Hacker News new | ask | show | jobs
by daniel-levin 3781 days ago
This comment got me thinking: in some applications, Euclidean distance between feature vectors acts as a good proxy for adjacency/similarity. For such applications, an isometry from R^n to R^2 or R^3 should in principle preserve the meaning of adjacency. A quick Google yields [0, 1] a technique for quasi-isometric, and isometric dimensionality reduction. This should mitigate artefacts of adjacency, or non-adjacency, as it were. In other words, you might be able to actually pull off good 2D projections of high dimensional data and still see meaningful relationships.

[0] https://en.wikipedia.org/wiki/Isomap

[1] https://www.aaai.org/Papers/AAAI/2007/AAAI07-083.pdf

1 comments

Sammon mapping is another famous example, see [1] for instance for a nice visualization.

[1] http://homepages.inf.ed.ac.uk/rbf/CVonline/LOCAL_COPIES/AV09...

>> Provides us with a measure of the quality of any given transformed dataset.

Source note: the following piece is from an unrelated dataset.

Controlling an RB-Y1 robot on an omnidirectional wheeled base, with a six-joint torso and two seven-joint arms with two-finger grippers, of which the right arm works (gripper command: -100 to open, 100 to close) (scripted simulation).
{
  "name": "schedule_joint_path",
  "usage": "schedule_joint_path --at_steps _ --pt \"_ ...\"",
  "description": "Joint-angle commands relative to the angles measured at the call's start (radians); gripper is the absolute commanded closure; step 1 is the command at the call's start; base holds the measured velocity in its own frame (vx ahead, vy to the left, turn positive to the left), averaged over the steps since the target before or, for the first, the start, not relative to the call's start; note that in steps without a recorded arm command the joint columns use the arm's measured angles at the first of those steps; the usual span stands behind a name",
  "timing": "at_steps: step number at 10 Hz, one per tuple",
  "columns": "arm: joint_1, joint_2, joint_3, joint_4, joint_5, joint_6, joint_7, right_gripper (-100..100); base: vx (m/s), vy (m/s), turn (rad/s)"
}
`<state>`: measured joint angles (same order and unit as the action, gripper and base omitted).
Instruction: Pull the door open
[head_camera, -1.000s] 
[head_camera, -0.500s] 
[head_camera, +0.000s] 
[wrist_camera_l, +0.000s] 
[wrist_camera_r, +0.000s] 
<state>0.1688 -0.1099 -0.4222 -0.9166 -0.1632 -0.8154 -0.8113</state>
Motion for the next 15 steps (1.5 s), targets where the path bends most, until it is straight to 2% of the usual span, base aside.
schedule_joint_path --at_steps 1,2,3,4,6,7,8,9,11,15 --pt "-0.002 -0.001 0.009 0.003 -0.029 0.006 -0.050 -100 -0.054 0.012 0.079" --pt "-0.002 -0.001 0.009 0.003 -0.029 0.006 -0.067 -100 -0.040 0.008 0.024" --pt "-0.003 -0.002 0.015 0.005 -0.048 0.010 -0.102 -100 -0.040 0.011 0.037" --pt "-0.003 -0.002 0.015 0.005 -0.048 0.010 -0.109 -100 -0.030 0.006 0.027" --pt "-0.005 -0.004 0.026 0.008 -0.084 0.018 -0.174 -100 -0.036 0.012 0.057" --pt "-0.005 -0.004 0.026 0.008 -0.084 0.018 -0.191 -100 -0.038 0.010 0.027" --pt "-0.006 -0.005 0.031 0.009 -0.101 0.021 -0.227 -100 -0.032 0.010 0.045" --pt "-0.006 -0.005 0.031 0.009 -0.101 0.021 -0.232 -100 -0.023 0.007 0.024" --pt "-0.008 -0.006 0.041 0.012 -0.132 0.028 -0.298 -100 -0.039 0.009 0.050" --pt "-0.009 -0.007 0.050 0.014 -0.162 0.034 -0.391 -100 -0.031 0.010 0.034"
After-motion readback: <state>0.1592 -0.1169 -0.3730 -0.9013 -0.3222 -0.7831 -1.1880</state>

However, we still need to determine the optimal such dataset, in terms of minimising E. Strictly speaking, this is an implementation detail and the Sammon mapping itself is simply defined as the optimal transformation;

Somehow its technically challenging to verify the content of this article.

I was referencing it mostly for the visualization of the "flower" that fails with pca/linear mapping.

The original Sammon's paper is here [1], this said from what I know isomaps are a more widespread tool - but I never found such a good visualization.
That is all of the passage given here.